LLM_PROVIDER="anthropic"
LLM_MODEL="claude-3-5-sonnet-20241022"
LLM_API_KEY="sk-ant-..."
Run models locally with Ollama for privacy and cost control.
LLM_PROVIDER="ollama"
LLM_MODEL="llama3.1:8b"
LLM_ENDPOINT="http://localhost:11434/v1"
LLM_API_KEY="ollama"
Installation: Install Ollama from ollama.ai and pull your desired model:
ollama pull llama3.1:8b

Known Issues

  • Requires HUGGINGFACE_TOKENIZER: Ollama currently needs this env var set even when used only as LLM. Fix in progress.
  • NoDataError with mixed providers: Using Ollama as LLM and OpenAI as embedding provider may fail with NoDataError.
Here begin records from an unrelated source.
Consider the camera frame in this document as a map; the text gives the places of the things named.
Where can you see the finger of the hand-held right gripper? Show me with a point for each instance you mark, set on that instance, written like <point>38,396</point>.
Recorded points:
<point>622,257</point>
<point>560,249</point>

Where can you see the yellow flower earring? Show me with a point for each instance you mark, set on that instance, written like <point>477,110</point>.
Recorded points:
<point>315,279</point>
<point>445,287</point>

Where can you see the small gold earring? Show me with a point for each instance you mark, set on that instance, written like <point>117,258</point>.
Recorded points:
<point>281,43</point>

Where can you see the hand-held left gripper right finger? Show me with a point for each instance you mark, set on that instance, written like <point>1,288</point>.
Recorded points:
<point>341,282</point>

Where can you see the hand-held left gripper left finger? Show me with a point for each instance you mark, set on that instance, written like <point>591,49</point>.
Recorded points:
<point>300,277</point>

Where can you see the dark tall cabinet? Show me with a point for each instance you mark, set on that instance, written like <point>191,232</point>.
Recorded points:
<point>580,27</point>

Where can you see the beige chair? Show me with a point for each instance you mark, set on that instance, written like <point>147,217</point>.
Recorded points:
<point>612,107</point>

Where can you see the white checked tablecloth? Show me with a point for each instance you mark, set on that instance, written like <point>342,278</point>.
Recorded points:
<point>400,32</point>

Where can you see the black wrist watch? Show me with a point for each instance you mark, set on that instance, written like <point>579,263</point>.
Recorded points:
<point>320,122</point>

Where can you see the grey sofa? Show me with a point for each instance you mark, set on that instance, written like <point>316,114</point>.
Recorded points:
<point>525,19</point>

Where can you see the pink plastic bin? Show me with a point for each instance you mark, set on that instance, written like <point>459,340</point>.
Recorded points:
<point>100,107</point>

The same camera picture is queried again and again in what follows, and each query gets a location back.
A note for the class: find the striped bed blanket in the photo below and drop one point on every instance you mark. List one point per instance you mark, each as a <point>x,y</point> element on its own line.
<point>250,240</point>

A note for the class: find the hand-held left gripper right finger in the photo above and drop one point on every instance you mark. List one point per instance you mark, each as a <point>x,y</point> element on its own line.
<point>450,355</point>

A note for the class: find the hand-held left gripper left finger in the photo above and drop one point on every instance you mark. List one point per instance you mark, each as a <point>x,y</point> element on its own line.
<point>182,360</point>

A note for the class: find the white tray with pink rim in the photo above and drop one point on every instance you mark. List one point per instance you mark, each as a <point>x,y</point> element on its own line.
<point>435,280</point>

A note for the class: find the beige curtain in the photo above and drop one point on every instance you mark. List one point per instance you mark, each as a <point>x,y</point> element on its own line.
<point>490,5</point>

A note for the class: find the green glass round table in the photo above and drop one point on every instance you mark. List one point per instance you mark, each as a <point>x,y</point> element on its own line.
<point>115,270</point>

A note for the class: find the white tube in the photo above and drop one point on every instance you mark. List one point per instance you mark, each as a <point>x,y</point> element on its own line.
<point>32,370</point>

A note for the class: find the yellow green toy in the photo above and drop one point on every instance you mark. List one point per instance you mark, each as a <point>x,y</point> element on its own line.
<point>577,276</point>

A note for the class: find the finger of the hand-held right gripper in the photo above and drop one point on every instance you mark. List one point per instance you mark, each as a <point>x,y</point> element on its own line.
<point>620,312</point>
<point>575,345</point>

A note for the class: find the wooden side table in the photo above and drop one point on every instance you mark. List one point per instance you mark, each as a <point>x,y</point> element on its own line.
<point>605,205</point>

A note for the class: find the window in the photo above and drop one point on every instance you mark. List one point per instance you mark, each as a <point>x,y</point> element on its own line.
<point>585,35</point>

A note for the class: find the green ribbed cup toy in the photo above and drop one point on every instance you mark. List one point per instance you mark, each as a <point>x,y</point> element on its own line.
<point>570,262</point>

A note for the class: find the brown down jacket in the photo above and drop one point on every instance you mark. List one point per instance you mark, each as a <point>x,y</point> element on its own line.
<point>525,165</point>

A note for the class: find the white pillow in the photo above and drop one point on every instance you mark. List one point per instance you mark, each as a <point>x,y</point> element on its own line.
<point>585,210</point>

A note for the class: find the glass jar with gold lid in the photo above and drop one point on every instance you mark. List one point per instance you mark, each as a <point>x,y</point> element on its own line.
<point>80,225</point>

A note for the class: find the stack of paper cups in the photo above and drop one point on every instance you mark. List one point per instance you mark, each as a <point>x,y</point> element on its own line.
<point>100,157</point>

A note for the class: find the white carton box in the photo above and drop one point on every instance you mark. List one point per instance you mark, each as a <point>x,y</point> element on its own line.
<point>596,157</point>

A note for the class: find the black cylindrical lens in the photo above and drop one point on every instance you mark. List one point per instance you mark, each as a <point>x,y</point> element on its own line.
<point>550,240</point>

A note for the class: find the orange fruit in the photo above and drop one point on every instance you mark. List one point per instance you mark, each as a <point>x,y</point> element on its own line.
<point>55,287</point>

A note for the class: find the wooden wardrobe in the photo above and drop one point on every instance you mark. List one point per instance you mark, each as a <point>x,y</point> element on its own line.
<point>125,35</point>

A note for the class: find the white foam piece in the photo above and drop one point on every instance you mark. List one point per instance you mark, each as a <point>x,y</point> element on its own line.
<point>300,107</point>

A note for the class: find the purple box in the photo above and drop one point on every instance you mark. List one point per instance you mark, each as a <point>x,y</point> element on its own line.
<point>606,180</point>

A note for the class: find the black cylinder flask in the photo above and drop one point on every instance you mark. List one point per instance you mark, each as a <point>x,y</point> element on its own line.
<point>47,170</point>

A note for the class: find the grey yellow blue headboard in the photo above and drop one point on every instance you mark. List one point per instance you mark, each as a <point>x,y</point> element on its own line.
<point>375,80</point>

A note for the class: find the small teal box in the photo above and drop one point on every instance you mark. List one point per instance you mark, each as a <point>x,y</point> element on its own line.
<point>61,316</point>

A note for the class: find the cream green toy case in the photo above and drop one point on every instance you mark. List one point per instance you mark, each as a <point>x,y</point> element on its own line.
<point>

Workaround: use the same provider for both.
Use OpenAI-compatible endpoints like OpenRouter or other services.
LLM_PROVIDER="custom"
LLM_MODEL="openrouter/google/gemini-2.0-flash-lite-preview-02-05:free"
LLM_ENDPOINT="https://openrouter.ai/api/v1"
LLM_API_KEY="or-..."
# Optional fallback chain
# FALLBACK_MODEL=
# FALLBACK_ENDPOINT=
# FALLBACK_API_KEY=

Advanced Options

Control client-side throttling for LLM calls to manage API usage and costs.Configuration (in .env):
LLM_RATE_LIMIT_ENABLED="true"
LLM_RATE_LIMIT_REQUESTS="60"
LLM_RATE_LIMIT_INTERVAL="60"
How it works:
  • Client-side limiter: Cognee paces outbound LLM calls before they reach the provider
  • Moving window: Spreads allowance across the time window for smoother throughput
  • Per-process scope: In-memory limits don’t share across multiple processes/containers
  • Auto-applied: Works with all providers (OpenAI, Gemini, Anthropic, Ollama, Custom)
Example: 60 requests per 60 seconds ≈ 1 request/second average rate.

Notes

  • If EMBEDDING_API_KEY is not set, Cognee falls back to LLM_API_KEY for embeddings
  • Rate limiting helps manage API usage and costs
  • Structured output frameworks ensure consistent data extraction from LLM responses
I